§ **Task requirements**
The exact lines from the start of the material below through the line holding "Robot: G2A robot" are the answer; return those, pictures excluded.

§ **Exercise data**
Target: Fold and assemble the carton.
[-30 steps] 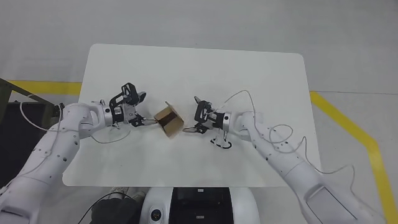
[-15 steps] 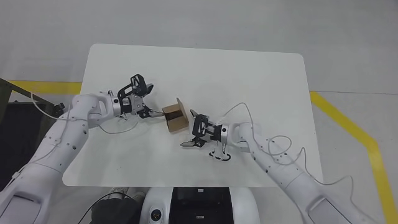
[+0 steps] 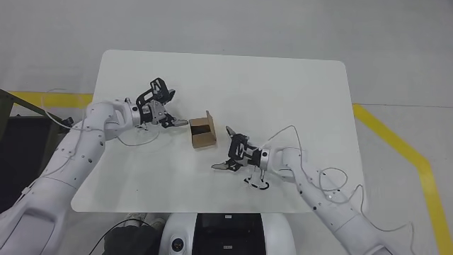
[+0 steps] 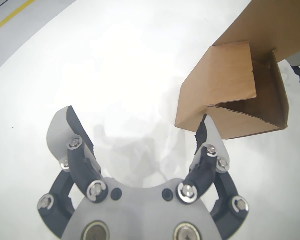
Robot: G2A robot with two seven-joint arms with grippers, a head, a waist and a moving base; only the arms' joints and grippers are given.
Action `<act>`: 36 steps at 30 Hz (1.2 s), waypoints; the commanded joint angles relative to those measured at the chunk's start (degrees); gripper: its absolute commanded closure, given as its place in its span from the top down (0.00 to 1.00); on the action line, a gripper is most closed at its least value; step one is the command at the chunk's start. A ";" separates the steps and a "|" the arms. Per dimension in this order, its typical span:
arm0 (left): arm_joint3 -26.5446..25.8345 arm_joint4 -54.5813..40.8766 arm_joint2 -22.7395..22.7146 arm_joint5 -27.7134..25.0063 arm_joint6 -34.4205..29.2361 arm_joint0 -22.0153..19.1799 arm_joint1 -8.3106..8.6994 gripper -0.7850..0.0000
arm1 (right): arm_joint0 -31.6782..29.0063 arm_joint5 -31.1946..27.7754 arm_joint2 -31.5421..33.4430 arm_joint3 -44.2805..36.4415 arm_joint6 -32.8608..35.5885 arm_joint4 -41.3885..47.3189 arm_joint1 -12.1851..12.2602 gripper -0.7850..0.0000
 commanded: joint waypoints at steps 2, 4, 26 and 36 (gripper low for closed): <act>0.88 -0.99 0.03 -0.19 0.04 -0.42 -0.30 1.00 | 1.74 -0.50 0.50 -0.15 -0.80 -1.46 0.16 1.00; 1.12 -1.41 0.19 -0.34 -0.29 -0.68 -0.50 1.00 | 3.31 -0.93 0.25 0.90 -1.96 -1.80 -0.01 1.00; 5.21 -8.11 6.80 -0.30 -8.07 -7.08 -5.07 1.00 | 17.46 -5.21 -9.46 23.26 -15.82 -5.62 -4.72 1.00; 7.55 -7.20 6.86 -0.57 -7.63 -8.19 -5.80 1.00 | 17.70 -3.84 -12.30 27.19 -20.27 -6.46 -6.30 1.00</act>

§ **Task answer**
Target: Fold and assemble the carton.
[-30 steps] 
[-15 steps] 
[+0 steps] 
[+0 steps] 
Robot: G2A robot with two seven-joint arms with grippers, a head, a waist and a moving base; only the arms' joints and grippers are given.

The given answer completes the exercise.